The day my daughter was born, I held her in my arms and looked at the Arabian sea, calm and grey outside our window, and knew my heart was a swooping thing. It behaved like a bird though it was not. I had come back so she could be born here, for something as fleeting and as necessary. Euphoria lasted a long time, was so intense I could not find place in its interstices for anything else. It was postpartum and oxytocin-fueled, the manic and sleepless joy of a new baby, a new way of being. But it had coincided — I had made it coincide — with returning to a loved place, so it was hard to tell where happiness was springing from, the exact source. With the euphoria of love comes fear. In linking my happiness to the place, I became afraid. It is the kind of fear that makes some people leave before they can be left.
Leaving has a rhythm. It is a dance. There are as many reasons for betrayal as there are gods in the pantheon: meat and blood, money and air, and love. Gneiss does not refer to mineral composition but to texture. The segregation of light and dark minerals, joy and sadness. There are children on the streets of my city, glinting and chasing in the gutters, running up to cars. This is a partial image. It is the one I pull up when I feel the urge for redressal, for return. When someone else presents the same image to me, I feel angry and misunderstood on behalf of the city. I feel as if I must correct the impression.

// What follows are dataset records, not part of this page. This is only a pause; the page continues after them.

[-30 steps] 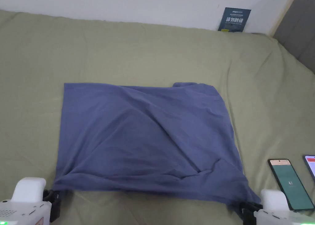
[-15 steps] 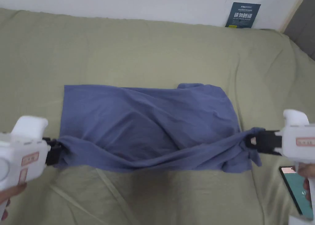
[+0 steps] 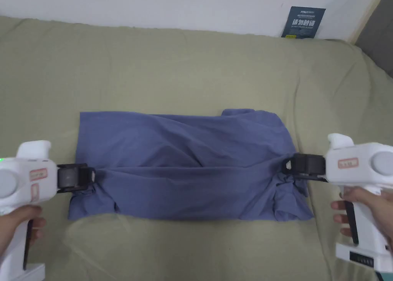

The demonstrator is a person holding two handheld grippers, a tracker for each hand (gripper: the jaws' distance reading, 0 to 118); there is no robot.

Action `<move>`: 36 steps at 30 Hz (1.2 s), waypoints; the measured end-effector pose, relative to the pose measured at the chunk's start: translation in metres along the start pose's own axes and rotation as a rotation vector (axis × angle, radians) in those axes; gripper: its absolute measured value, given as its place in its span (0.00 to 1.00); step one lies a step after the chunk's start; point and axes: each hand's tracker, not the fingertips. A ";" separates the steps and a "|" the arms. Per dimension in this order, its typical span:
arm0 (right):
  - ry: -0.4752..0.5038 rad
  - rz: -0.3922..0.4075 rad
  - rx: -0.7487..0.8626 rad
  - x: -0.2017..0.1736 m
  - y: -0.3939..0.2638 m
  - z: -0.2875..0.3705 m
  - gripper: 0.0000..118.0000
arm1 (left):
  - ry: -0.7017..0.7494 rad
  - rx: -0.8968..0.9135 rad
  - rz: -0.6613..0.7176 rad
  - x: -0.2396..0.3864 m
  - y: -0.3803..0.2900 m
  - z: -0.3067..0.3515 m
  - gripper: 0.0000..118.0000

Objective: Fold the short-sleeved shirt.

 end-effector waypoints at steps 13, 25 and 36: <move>-0.040 0.138 0.282 -0.126 -0.247 0.092 0.00 | 0.083 0.075 -0.074 0.047 -0.172 0.092 0.00; -0.073 0.119 0.209 -0.128 -0.249 0.097 0.00 | 0.158 -0.049 -0.137 0.010 -0.103 -0.028 0.98; -0.110 0.075 0.179 -0.109 -0.235 0.085 0.00 | 0.122 -0.109 -0.101 0.003 -0.074 -0.058 0.26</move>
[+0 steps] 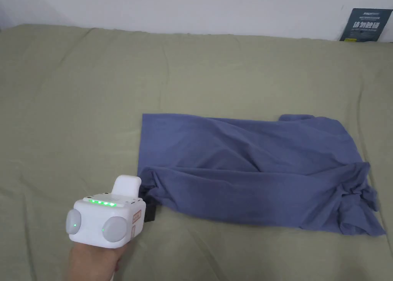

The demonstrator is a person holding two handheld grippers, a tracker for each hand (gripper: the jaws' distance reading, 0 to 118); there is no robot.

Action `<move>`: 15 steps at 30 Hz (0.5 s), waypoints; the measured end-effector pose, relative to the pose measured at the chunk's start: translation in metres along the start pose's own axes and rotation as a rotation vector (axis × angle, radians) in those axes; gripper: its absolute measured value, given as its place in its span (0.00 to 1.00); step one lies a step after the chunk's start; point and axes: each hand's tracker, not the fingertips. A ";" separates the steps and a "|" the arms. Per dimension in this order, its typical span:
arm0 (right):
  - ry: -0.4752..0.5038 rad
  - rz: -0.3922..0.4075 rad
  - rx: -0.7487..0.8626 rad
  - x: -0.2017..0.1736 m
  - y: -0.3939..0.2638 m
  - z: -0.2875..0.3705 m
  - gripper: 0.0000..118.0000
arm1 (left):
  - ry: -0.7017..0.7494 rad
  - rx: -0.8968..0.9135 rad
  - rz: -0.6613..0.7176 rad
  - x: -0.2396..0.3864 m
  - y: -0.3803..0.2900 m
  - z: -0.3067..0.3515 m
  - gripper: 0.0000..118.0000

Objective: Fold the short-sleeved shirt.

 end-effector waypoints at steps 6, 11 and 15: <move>-0.050 0.026 -0.020 0.021 0.029 -0.034 0.00 | 0.006 0.038 -0.037 0.010 0.010 0.016 0.14; -0.066 0.020 -0.014 0.066 0.070 -0.098 1.00 | 0.013 0.036 -0.029 0.009 0.015 0.016 0.14; -0.128 0.030 -0.076 0.101 0.096 -0.161 1.00 | 0.017 0.030 -0.018 0.009 0.015 0.016 0.14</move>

For Michel de Crete, the city is the social experience of lacking a place, an interminable absence of place, defined by the negative. By its travel from one place within it to another, a city is full of betweenness, no-spaces, the nothing. “In the empty fort, a city / In the empty city, a settlement. Who sleeps and who wakes here,” said Kabir. Marine Drive on a summer evening is a nothing space. If I imagined the city as a color, it would be teal.